An intron is the region of a gene that does not provide instructions for a protein; alternative splicing is the process of creating different proteins from the same gene.
Further analysis revealed this was triggered by a frameshift in the gene sequence, caused by an insertion of 36 nucleotides between GLA exons 5 and 6 that led to the premature termination of protein production. An exon is the coding sequence of a gene that provides instructions to make proteins.
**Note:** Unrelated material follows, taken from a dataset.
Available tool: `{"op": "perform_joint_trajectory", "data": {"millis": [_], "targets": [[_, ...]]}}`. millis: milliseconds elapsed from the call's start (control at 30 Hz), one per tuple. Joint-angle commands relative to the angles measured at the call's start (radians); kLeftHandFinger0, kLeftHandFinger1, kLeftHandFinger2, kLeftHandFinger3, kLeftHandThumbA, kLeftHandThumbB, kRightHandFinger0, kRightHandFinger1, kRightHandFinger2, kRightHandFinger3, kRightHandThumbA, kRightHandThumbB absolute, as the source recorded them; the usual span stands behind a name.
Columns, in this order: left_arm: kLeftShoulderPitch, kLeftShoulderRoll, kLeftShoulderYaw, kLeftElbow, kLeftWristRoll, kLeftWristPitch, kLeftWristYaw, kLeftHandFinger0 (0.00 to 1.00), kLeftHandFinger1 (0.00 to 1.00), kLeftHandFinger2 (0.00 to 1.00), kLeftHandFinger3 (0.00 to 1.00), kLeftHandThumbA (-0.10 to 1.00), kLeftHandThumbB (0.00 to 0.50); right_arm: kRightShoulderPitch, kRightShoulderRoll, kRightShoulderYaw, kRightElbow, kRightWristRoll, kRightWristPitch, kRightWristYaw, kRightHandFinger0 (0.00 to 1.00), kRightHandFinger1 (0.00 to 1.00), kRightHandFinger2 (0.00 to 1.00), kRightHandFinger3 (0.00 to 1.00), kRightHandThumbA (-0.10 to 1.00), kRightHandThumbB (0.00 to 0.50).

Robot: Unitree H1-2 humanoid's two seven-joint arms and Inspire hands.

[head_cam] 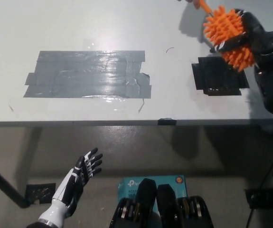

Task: A person hands an oraange duster to the robot and the robot grabs it with its right hand and places it on the black marked spot infron tof it on the desk

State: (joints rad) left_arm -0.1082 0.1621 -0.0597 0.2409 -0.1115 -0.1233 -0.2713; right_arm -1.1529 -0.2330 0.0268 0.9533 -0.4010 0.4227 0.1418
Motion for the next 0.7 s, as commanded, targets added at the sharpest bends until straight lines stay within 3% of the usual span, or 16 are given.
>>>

Interestingly, when researchers forced lab-cultured cells to produce this mutant form of GLA, they observed that these cells aged faster and had lower activity of alpha-GAL A than those that had the normal version of the gene. In addition, they also found that alpha-GAL A had an abnormal localization inside cells that were carriers of the c.801+1G>A mutation.
“In summary, we report a novel intronic mutation c.801+1G>A causes a remarkable increase in the alternatively spliced GLA transcript and, consequently, results in the renal phenotype [symptoms shown] of FD [Fabry disease],” the researchers wrote.
“Our study confirms that c.801+1G>A is a Fabry-causative mutation and data in this study enrich Fabry mutation database and provide a FD causative mutation for accurate molecular diagnosis as well as scientific information,” they added.